The 10th-percentile wage — what new loading and moving machine operators, underground minings typically earn — is $41K/year. Take-home on that works out to about $2,466/month. At HUD’s $1,188/month FMR, rent would take 48% of that take-home — above the 30% guideline, so a 1-bedroom or shared housing is likely necessary starting out.
Is loading and moving machine operators, underground mining a high-paying job in Ohio?
Pay here is roughly in line with the national average — $71K locally vs. $75K nationally, a 4% difference.
How does Ohio compare to the national average for loading and moving machine operators, underground minings?
Ohio pays $71K median vs. the U.S. average of $75K — that’s -4%. After adjusting for local cost of living (RPP 91.45), the purchasing-power equivalent is $78K — still ahead of the national median.
How much do loading and moving machine operators, underground minings make in Ohio?
The median is $71,380 a year, that works out to about $34 an hour. But the range is wide: entry-level workers start around $41,100, and experienced loading and moving machine operators, underground minings can clear $97,280. These are BLS numbers, based on employer-reported data, not self-reported surveys.
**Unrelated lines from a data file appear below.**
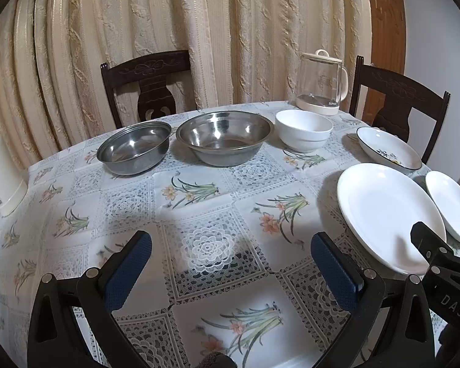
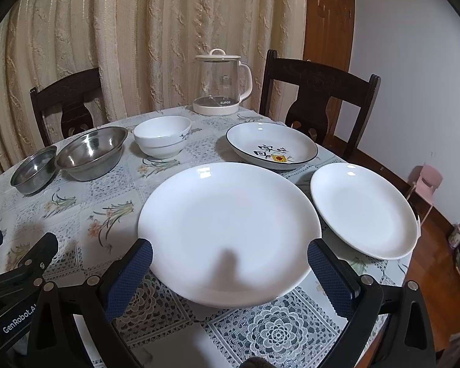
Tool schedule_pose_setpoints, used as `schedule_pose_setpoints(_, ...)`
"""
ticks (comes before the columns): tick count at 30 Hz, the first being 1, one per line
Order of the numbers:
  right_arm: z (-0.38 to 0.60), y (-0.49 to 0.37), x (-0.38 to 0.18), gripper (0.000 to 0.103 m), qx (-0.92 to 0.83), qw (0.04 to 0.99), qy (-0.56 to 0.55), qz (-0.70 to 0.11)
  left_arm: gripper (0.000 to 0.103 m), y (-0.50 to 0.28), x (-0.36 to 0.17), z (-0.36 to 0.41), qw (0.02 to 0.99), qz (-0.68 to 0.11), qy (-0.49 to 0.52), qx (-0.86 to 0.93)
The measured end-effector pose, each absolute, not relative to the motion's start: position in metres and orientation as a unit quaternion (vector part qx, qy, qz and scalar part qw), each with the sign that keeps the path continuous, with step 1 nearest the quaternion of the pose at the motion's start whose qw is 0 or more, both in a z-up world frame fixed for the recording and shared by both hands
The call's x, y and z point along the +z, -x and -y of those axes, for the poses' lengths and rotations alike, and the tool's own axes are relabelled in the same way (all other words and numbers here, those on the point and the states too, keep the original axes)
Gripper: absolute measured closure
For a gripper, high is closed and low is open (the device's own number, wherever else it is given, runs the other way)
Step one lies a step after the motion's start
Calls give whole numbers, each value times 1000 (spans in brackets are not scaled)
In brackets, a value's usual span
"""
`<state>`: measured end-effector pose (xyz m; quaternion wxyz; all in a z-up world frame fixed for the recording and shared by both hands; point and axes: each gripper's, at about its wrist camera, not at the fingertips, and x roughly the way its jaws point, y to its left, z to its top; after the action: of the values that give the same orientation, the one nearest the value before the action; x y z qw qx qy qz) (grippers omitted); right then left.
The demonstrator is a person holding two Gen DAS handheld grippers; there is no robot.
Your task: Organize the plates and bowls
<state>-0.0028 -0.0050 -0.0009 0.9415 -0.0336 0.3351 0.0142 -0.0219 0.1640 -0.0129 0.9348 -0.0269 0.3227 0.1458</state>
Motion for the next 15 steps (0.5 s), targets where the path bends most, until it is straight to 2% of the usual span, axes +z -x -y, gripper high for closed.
schedule_pose_setpoints(15, 4, 3, -5, 0, 14, 938, 35, -344, 0, 20, -14, -164, 934, -324, 27, 146)
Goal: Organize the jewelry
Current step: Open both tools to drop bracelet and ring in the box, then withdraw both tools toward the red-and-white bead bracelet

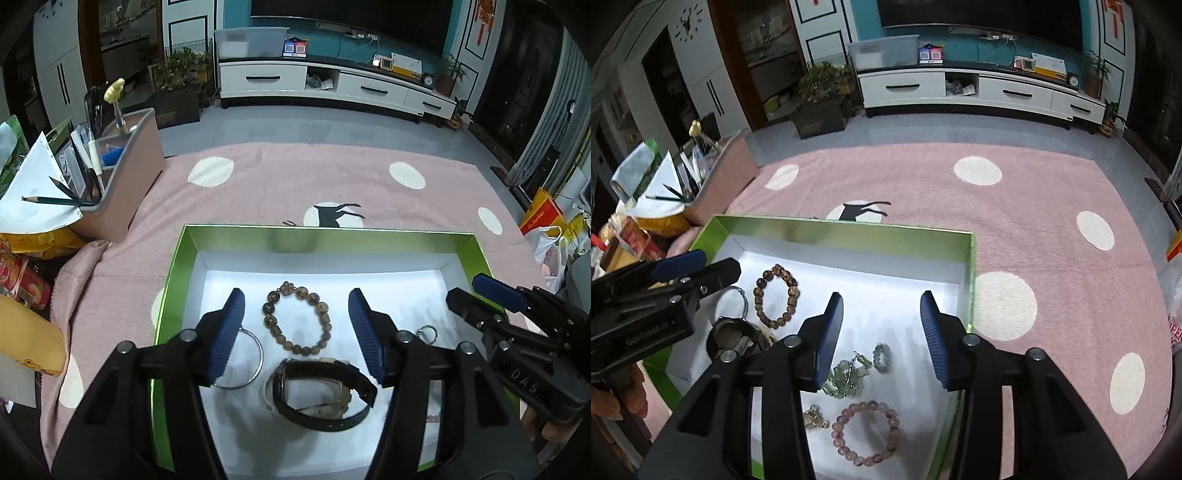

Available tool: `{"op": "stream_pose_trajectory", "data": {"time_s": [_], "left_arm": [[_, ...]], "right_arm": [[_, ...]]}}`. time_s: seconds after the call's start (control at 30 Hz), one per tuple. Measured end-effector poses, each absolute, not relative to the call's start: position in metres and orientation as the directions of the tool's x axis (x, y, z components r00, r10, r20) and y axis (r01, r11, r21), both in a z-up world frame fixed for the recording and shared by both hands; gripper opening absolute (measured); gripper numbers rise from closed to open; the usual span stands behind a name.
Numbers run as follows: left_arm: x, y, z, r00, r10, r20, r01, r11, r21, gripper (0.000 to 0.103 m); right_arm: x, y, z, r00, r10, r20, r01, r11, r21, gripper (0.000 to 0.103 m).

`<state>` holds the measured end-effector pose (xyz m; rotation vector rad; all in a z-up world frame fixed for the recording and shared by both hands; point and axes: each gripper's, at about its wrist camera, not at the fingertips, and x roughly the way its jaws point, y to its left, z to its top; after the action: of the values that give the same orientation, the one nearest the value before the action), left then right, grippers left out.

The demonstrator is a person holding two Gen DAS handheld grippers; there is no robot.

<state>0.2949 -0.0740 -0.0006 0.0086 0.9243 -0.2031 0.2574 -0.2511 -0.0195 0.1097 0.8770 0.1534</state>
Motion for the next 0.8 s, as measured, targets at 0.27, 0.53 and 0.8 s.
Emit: {"op": "stream_pose_trajectory", "data": {"time_s": [0.27,0.53,0.8], "left_arm": [[0.260,-0.068,0.018,0.609,-0.191,-0.770,0.202,0.976,-0.083,0.066],[0.195,-0.062,0.034,0.621,-0.246,-0.744,0.270,0.959,-0.092,0.066],[0.140,-0.074,0.018,0.539,-0.312,-0.782,0.343,0.930,-0.134,0.066]], "right_arm": [[0.214,-0.267,0.005,0.683,0.197,-0.703,-0.094,0.979,0.184,0.044],[0.149,-0.277,0.024,0.729,0.215,-0.649,-0.133,0.976,0.174,0.044],[0.092,-0.274,0.028,0.739,0.212,-0.639,-0.178,0.977,0.118,0.044]]}}
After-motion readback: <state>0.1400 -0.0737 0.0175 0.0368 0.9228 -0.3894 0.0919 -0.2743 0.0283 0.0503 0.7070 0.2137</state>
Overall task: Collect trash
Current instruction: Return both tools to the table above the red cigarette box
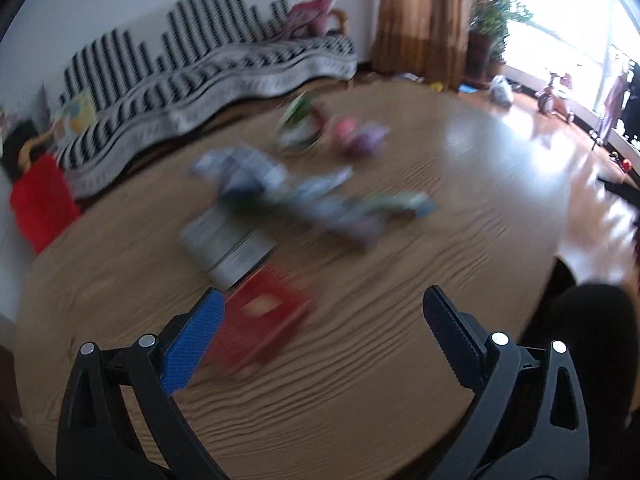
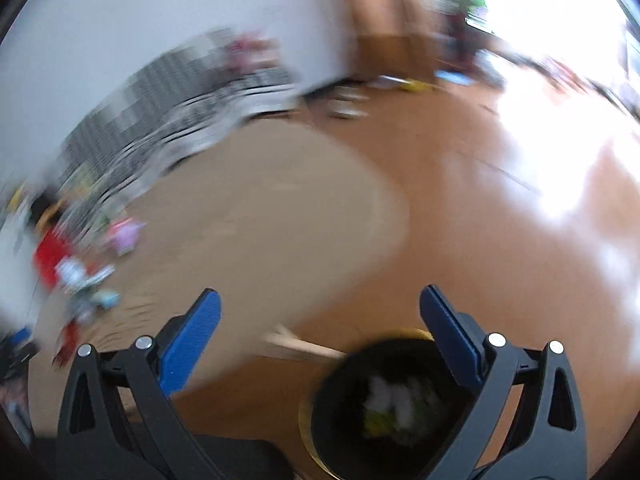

Is $71K enough to live in Ohio?
On that salary, you'd take home roughly $4,778/month after taxes. A 2-bedroom here rents for about $1,188/month, which eats 24.9% of your paycheck. That's under the 30% guideline most financial planners use, so the numbers work.
How far does a loading and moving machine operators, underground mining salary go in Ohio?
Ohio has a Regional Price Parity of 91.45 (100 is the national average). That's below average, your money stretches further here than the raw salary number suggests. After cost-of-living adjustment, the median loading and moving machine operators, underground mining salary is worth about $78,054 in national-average purchasing power.
Where do loading and moving machine operators, underground minings get paid the most?
The table above ranks every state by median pay for this role. Keep in mind that the highest-paying states tend to have the highest costs of living, so the top salary doesn't always mean the most money in your pocket.